Latwo odgrzac na drugi dzien, wstawiajac do pieca, podac z ryzem i kolorowa
salata. Mozna dodac rodzynki, jablka dla innego smaku.
Magdalena
› Pokaż wiadomość z nagłówkami
1. Data: 2000-04-17 11:40:14
Temat: Re: menu na Komunię?Ja odkryłam rok temu (z tej samej okazji) taki fajny ziemniaczany dodatek,
za Chiny nie pamiętam jak się to nazywa, ale sprzedają mrożony, obok frytek
bo robi to albo McCann albo Aviko. Są to takie "bezopodobne" w kszałcie
ziemniaczane kupki (sorry...), piecze się to w piekarniku ok 20-25 minut,
tak jak frytki. Wychodzą smaczne, ładne, goście są usatysfakcjonowani, ty
też bo się nie narobisz.
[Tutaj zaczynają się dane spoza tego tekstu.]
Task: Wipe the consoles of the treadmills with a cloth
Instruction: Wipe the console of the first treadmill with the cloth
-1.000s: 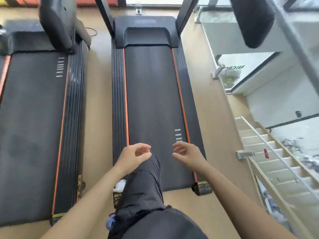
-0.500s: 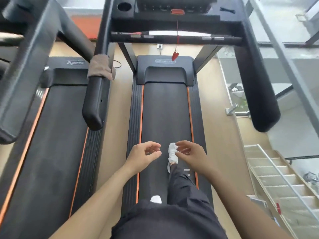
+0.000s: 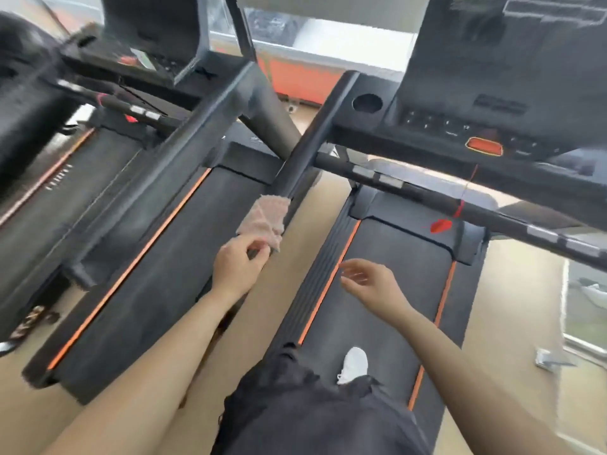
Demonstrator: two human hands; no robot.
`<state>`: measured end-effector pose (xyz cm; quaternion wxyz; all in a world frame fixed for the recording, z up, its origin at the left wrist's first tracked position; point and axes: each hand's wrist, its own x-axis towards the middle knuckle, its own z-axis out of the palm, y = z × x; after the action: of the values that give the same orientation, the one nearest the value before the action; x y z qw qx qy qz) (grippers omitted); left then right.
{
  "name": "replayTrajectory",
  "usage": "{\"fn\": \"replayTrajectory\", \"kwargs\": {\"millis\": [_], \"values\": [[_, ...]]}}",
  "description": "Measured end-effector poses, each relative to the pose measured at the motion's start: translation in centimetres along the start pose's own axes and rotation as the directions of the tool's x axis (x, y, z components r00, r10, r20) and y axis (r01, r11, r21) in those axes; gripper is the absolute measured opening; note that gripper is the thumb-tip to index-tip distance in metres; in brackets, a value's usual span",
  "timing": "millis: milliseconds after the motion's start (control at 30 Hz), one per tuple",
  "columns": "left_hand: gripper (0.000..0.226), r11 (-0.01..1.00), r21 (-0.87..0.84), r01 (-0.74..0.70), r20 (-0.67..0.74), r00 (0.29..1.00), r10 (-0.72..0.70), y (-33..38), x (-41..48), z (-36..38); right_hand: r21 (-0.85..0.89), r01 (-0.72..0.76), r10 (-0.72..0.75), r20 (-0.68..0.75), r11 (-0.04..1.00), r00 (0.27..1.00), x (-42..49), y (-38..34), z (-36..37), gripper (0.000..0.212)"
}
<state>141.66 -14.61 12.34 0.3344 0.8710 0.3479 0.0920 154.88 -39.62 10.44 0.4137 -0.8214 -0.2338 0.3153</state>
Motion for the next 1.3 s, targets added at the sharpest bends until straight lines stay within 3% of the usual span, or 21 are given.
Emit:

Do tego tylko jakieś mięcho ( ja polędwiczki
wieprzowe, bo się piorunem smażą) i 2-3 sałatki.
--
Ania K.
› Pokaż wiadomość z nagłówkami
1. Data: 2000-04-20 11:47:51
Temat: Re: menu na Komunię?On Mon, 17 Apr 2000 13:40:14 +0200, "Ana" <a...@e...com.pl>
wrote:
>Ja odkryłam rok temu (z tej samej okazji) taki fajny ziemniaczany dodatek,
>za Chiny nie pamiętam jak się to nazywa, ale sprzedają mrożony, obok frytek
>bo robi to albo McCann albo Aviko. Są to takie "bezopodobne" w kszałcie
>ziemniaczane kupki (sorry...), piecze się to w piekarniku ok 20-25 minut,
>tak jak frytki. Wychodzą smaczne, ładne, goście są usatysfakcjonowani, ty
>też bo się nie narobisz. Do tego tylko jakieś mięcho ( ja polędwiczki
>wieprzowe, bo się piorunem smażą) i 2-3 sałatki.
Podobne sa kuleczki ziemniaczane. Nie pamietam nazwy producenta ale do
nabycia w supermarketach.
Ostatnio bylem na urlopie we Wloszech i takie beziki zaserwowano nam
do kolacji - szybko i pycha.
Polecam - zawsze moga lezec w zamrazalniku - jest to wygodne.
Smacznego
Mariusz Marczak
Merlin
http://www.kuchnia.3miasto.pl "Wirtualna Kuchnia Polska"
(było: http://friko3.onet.pl/el/kuchnia "Wirtualna Kuchnia Polska")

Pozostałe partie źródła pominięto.